The Parabolic SAR is a trend-following indicator: when its dots appear below the price, it signals an uptrend; when they appear above, a downtrend. On a three-month timeframe, the flips are infrequent, which makes each one meaningful. Looking at the chart, three cycles are visible:
The first ran from 2017 through early 2019. Bitcoin peaked near $20,000 in December 2017, the SAR flipped bearish, and the price eventually bottomed near $3,200 in late 2018 — roughly an 84% decline from the high. A support base formed in the $3,500–$4,200 range through 2019 before the SAR turned bullish again.
The second ran from late 2021 through early 2023. Bitcoin peaked near $69,000 in November 2021, the SAR flipped bearish, and the price eventually bottomed near $15,500 in late 2022 — roughly a 78% decline. A base formed near $16,000–$17,000, and the SAR turned bullish in early 2023 as bitcoin reclaimed $28,000.
The current cycle: Bitcoin peaked near $126,000 in late 2025. The SAR on this three-month chart flipped bearish in Q3 2025, and the indicator is now sitting approximately $83,000 — well above the current price. By the pattern of prior cycles, the SAR would need to flip back below price before a new sustained uptrend could be established on this time frame. That has not happened yet.
Two observations from the chart are worth noting. First, each successive bear-market low has been materially higher than the last — $3,200 in 2018, $15,500 in 2022, and a potential floor now forming in the $57,000–$60,000 range, which the black support line marks. If that level holds, the current draw-down would be closer to 54% from the peak, meaningfully shallower than the prior two cycles. Second, the time required to build a base and flip the SAR has shortened across cycles — roughly 14 months in the 2017–2019 bear, about 12 months in the 2021–2023 bear. If the pattern is consistent, a SAR flip on the three-month chart could occur sometime in late 2026 or early 2027, assuming the current support level holds.

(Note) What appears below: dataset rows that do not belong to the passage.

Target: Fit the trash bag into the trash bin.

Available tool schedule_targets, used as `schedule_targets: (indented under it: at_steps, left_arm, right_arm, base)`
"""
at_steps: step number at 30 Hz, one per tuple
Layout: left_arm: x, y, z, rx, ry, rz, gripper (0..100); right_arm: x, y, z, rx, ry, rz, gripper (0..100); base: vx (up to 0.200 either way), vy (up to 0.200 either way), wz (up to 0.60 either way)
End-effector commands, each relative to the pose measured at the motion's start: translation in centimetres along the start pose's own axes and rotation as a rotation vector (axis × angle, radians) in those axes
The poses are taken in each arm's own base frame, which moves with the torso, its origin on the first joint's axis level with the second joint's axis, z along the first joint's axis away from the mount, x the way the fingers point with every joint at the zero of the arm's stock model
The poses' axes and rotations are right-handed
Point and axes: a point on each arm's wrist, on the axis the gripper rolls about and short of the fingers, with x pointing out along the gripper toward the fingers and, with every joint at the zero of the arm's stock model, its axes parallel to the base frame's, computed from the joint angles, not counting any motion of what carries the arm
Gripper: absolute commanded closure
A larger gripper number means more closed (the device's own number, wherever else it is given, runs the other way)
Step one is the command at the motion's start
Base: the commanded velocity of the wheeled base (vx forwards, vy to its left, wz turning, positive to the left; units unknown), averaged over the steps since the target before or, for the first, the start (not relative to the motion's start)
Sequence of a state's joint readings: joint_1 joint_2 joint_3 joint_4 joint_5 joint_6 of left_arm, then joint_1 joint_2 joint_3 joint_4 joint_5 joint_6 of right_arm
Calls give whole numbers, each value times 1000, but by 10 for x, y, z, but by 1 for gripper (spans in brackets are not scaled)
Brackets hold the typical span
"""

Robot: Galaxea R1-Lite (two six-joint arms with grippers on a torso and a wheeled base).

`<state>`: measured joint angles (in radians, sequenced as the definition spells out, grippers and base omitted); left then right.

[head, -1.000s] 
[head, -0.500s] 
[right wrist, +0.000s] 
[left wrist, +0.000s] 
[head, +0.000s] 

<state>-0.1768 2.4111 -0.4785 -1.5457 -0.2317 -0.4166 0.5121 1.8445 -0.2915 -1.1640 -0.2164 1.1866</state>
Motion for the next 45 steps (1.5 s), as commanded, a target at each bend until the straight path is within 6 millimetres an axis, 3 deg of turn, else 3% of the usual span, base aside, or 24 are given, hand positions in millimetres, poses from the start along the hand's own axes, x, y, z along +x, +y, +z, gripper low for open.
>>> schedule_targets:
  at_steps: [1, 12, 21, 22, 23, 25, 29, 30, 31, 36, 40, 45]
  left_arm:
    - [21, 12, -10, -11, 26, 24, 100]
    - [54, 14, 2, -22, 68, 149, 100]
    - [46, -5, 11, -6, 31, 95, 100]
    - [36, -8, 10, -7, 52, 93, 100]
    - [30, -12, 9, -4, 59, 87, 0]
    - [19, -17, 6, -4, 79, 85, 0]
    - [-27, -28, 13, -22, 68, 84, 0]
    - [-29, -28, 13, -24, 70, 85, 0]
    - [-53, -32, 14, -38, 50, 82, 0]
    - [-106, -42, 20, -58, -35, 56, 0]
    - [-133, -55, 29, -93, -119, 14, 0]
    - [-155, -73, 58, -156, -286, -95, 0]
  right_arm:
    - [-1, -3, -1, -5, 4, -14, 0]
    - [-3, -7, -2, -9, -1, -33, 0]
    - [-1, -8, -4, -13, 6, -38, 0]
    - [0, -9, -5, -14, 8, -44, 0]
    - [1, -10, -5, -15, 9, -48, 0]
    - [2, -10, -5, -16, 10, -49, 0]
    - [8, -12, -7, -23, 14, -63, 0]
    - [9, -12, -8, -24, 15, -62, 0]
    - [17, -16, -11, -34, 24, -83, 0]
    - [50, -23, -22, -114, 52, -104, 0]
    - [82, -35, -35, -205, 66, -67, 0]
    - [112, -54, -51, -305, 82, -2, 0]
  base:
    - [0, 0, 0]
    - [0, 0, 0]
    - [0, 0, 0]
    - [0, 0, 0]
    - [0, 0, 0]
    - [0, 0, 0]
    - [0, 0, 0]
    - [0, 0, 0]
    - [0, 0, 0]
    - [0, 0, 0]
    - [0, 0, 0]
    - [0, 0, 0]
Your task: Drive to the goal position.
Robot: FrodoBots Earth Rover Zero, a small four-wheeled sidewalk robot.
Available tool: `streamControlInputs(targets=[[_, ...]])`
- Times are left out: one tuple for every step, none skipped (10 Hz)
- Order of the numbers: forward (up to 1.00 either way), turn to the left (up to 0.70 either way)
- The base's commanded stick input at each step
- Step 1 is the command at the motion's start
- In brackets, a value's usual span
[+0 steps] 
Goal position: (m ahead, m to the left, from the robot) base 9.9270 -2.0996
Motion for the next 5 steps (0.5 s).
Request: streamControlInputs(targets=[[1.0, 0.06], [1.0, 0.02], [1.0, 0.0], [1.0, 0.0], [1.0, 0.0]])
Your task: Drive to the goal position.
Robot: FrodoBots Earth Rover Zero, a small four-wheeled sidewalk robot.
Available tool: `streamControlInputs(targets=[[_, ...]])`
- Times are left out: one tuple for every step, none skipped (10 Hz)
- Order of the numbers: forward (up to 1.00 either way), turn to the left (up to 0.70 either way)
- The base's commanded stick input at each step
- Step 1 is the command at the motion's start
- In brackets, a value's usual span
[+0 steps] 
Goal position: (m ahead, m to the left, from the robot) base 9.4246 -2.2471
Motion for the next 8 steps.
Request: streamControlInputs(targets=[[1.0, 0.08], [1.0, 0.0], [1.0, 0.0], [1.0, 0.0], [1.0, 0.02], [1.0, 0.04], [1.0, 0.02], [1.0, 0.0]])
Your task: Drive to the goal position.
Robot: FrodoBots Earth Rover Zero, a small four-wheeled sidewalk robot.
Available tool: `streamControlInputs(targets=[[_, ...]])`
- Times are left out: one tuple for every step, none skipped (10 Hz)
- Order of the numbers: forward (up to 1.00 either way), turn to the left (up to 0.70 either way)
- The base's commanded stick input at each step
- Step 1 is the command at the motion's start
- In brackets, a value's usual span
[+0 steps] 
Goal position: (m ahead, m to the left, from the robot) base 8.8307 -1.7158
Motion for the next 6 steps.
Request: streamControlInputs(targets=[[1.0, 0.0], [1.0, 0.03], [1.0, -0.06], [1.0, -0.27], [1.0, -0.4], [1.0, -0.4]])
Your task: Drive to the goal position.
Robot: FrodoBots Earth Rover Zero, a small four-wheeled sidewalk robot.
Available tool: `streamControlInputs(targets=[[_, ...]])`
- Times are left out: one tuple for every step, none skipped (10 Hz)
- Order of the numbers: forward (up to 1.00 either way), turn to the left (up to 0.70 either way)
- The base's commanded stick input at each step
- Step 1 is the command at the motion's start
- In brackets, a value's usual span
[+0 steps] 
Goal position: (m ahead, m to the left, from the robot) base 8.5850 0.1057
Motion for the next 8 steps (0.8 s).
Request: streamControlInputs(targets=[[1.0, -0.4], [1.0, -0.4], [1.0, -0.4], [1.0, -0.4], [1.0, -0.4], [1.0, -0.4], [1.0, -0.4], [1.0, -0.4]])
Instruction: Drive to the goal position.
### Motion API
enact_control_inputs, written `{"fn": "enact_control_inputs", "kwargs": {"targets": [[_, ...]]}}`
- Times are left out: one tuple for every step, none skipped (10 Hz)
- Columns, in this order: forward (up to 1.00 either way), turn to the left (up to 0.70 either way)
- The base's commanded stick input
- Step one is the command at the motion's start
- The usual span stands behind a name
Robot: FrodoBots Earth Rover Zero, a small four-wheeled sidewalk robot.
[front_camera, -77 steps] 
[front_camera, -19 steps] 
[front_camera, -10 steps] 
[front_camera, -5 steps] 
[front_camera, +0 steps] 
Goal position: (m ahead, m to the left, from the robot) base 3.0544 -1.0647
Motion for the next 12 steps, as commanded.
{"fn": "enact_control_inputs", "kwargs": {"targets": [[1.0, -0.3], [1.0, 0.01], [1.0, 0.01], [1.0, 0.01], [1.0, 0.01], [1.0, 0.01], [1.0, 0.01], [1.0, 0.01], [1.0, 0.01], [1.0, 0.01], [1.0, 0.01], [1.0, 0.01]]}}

None of this is predictive in a precise sense. The three-cycle sample is limited, macro conditions differ in each period, and the SAR is a lagging indicator by construction — it confirms trend changes after they occur rather than anticipating them. What the chart does provide is a framework for thinking about where bitcoin sits within its own historical rhythm.
So what could be the ultimate catalyst in 4th quarter of 2026 that would ignite the Bitcoin rally - or a fall that breaks this pattern ? Keep this chart in mind while waiting for it.